- Task statement:
Scan the records below for the line containing "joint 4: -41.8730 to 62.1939" and the line containing "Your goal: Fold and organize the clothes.". Copy both, plus every line between, exactly.

- Extracted data:
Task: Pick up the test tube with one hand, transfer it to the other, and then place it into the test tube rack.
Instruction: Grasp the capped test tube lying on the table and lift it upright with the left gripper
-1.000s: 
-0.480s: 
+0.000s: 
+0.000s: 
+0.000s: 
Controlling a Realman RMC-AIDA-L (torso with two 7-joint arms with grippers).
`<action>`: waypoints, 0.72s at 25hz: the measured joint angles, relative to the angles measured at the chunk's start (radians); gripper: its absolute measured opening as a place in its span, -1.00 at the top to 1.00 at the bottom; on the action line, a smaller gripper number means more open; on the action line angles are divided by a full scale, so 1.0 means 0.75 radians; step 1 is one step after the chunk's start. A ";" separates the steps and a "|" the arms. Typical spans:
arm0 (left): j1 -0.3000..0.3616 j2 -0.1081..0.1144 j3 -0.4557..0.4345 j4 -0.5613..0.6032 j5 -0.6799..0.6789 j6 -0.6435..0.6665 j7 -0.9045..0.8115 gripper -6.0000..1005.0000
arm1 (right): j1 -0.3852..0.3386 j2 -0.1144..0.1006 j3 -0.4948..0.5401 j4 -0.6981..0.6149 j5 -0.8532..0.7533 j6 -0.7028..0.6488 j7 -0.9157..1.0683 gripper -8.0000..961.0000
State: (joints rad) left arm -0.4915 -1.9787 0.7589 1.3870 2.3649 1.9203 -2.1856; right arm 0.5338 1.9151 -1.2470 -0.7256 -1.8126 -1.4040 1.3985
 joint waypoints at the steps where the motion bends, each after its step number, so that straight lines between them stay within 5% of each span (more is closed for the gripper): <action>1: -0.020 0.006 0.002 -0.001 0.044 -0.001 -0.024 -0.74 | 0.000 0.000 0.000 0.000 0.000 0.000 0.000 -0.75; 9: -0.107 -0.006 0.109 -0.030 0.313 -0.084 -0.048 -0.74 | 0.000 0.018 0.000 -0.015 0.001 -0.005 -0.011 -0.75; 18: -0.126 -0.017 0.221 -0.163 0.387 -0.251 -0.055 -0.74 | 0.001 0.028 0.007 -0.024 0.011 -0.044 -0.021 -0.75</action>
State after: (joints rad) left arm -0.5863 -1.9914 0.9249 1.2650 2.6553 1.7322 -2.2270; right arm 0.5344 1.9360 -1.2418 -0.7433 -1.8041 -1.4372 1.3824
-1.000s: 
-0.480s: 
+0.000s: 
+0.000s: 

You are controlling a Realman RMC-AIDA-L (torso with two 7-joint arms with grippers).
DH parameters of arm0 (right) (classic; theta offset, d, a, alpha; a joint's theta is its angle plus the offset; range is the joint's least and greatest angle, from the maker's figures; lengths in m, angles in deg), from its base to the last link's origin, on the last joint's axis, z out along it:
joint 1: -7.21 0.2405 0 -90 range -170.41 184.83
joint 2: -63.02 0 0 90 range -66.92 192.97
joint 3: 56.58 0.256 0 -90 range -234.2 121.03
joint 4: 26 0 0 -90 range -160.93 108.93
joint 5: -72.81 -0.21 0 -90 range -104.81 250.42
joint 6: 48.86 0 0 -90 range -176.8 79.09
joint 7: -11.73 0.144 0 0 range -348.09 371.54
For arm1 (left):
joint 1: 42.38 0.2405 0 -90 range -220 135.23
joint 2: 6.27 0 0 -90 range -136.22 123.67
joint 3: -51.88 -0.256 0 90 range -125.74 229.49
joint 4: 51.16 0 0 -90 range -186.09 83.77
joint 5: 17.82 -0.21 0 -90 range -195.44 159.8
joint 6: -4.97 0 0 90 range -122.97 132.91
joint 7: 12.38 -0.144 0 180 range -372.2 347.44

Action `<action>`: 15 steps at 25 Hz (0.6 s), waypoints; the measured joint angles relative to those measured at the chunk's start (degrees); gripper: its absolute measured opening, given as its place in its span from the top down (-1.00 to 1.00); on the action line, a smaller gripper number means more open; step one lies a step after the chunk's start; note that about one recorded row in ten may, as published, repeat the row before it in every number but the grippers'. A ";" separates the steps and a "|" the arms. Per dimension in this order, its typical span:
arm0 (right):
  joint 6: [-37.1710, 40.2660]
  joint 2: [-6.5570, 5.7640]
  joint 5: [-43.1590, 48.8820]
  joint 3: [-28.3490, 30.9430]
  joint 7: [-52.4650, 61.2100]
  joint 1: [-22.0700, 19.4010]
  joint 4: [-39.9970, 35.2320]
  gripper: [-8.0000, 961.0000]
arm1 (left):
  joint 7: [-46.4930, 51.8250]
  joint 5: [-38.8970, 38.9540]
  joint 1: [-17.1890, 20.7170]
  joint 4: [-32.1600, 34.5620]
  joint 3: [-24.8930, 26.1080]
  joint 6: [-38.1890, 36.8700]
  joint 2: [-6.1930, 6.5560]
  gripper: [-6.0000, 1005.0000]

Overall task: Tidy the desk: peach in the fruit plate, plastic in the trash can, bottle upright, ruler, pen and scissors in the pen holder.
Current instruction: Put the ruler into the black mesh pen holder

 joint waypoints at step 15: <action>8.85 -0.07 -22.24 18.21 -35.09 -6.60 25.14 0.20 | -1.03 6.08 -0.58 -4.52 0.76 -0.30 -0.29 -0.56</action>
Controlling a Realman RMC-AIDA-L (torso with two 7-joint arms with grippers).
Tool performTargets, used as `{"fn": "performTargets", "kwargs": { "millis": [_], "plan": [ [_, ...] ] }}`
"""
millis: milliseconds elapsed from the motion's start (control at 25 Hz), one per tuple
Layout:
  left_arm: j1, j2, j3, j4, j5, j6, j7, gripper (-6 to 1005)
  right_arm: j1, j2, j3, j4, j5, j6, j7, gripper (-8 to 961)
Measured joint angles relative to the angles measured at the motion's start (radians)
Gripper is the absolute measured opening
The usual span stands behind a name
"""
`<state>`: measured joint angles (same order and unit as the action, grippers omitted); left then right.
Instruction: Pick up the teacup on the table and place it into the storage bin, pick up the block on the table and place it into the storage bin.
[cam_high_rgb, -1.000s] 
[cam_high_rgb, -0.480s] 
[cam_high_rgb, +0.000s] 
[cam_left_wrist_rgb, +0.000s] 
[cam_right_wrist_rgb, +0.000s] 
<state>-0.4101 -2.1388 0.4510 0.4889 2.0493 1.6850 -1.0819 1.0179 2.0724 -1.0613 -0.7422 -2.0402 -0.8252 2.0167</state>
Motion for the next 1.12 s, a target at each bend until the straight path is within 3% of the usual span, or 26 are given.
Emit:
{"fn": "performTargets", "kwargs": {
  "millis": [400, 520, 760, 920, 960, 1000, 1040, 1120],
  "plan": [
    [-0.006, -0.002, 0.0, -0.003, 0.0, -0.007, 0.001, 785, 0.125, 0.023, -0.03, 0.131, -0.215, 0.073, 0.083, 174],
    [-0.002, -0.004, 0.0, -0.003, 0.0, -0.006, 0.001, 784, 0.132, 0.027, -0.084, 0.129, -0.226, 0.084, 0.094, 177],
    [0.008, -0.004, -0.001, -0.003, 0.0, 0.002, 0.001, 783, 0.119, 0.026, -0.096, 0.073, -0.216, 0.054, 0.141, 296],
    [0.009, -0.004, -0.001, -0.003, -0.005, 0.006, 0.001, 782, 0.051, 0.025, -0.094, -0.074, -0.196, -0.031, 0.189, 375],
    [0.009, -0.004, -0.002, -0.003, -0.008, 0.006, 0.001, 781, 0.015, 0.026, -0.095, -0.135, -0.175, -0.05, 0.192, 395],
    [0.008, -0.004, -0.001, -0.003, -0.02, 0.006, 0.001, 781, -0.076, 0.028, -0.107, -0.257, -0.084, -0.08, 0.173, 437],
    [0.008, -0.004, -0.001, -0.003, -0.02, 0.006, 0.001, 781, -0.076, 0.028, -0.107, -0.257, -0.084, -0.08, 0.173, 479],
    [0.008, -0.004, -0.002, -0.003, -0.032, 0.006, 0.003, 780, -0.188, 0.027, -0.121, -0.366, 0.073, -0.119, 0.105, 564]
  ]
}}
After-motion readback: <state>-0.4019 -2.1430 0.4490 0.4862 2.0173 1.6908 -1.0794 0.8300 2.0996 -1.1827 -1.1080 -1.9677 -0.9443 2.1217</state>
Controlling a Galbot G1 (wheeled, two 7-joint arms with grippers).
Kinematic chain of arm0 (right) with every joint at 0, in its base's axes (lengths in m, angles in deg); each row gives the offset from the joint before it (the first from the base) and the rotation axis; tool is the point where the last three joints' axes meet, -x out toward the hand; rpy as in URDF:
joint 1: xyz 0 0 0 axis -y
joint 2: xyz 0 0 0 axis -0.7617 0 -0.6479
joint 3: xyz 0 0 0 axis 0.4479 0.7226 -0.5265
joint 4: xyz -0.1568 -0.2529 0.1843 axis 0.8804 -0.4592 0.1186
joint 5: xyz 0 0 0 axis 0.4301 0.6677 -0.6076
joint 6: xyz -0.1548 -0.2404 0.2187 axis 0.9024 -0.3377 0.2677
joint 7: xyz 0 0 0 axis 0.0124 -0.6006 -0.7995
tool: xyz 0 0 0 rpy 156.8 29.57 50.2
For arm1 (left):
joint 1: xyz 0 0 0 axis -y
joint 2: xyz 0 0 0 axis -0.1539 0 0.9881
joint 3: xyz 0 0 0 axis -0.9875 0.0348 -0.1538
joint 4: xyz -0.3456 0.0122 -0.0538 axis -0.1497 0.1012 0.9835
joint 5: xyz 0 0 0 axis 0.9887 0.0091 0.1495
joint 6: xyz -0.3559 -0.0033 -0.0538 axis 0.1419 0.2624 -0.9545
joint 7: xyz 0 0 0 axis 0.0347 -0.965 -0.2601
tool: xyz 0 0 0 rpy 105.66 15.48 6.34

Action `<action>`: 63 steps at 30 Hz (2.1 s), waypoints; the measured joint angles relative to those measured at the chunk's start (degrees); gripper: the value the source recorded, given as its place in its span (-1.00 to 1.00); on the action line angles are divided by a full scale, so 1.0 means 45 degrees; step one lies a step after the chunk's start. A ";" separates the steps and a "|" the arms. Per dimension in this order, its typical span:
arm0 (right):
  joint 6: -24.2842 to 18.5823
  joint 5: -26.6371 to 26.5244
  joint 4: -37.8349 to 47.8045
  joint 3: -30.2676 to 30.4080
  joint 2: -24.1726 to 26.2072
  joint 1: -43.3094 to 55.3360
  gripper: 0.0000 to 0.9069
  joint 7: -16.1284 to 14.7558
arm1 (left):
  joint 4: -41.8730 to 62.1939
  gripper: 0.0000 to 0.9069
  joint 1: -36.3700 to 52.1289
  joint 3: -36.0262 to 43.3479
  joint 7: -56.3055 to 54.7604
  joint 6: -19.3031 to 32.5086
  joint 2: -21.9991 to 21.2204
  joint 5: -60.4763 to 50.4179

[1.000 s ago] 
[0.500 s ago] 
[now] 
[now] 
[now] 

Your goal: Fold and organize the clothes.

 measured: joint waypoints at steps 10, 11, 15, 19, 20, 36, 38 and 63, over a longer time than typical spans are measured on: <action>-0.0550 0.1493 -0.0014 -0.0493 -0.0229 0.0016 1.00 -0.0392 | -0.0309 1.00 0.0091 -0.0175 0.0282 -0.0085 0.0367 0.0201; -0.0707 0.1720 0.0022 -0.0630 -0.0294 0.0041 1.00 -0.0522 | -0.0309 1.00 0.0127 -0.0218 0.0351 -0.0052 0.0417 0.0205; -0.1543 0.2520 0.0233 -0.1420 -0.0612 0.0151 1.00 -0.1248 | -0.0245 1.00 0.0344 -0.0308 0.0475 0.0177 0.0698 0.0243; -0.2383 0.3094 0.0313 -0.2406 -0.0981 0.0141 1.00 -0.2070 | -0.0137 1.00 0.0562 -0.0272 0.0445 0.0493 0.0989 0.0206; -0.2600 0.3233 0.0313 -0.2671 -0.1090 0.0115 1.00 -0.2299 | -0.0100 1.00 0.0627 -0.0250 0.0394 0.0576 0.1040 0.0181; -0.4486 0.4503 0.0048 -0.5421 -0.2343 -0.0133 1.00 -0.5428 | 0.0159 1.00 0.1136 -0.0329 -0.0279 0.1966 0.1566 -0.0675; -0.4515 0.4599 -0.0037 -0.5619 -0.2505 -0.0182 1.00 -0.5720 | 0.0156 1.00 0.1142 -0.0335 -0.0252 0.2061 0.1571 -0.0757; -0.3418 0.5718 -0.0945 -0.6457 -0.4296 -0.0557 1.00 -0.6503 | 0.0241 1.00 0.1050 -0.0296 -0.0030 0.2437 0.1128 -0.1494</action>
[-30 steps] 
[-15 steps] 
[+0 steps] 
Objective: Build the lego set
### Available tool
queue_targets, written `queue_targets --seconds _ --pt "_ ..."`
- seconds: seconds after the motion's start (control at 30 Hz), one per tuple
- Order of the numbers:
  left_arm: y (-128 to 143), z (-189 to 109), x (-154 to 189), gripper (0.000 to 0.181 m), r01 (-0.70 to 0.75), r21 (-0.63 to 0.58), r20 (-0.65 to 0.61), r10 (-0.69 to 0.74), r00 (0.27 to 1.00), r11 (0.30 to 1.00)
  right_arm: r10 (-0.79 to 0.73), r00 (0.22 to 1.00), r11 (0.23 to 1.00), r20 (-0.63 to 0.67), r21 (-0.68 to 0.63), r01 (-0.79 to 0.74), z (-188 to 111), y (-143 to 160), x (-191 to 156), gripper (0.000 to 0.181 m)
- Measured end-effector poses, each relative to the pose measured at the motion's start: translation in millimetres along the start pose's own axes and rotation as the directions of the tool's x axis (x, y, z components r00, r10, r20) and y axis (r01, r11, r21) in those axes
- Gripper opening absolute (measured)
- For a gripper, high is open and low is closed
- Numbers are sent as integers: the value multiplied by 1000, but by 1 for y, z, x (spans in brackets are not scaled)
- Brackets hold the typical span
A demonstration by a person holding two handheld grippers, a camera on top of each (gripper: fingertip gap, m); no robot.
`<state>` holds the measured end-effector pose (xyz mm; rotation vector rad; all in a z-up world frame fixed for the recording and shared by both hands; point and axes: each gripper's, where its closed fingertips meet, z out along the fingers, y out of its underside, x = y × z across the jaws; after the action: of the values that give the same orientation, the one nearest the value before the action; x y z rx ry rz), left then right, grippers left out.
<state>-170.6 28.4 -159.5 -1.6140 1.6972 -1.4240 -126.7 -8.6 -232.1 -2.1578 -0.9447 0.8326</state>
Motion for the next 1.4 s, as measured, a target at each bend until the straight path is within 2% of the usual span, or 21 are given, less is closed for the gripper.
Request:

- Your response:
  joint 4: -41.8730 to 62.1939
  gripper: 0.0000 to 0.9069
  joint 1: -36.3700 to 52.1289
  joint 3: -36.0262 to 43.3479
  joint 7: -56.3055 to 54.7604
  joint 6: -19.3031 to 32.5086
  joint 2: -21.9991 to 21.2204
  joint 5: -60.4763 to 50.4179

[1.000 s ago] 
[0.500 s ago] 
[now] 
[now] 
[now] 

Your goal: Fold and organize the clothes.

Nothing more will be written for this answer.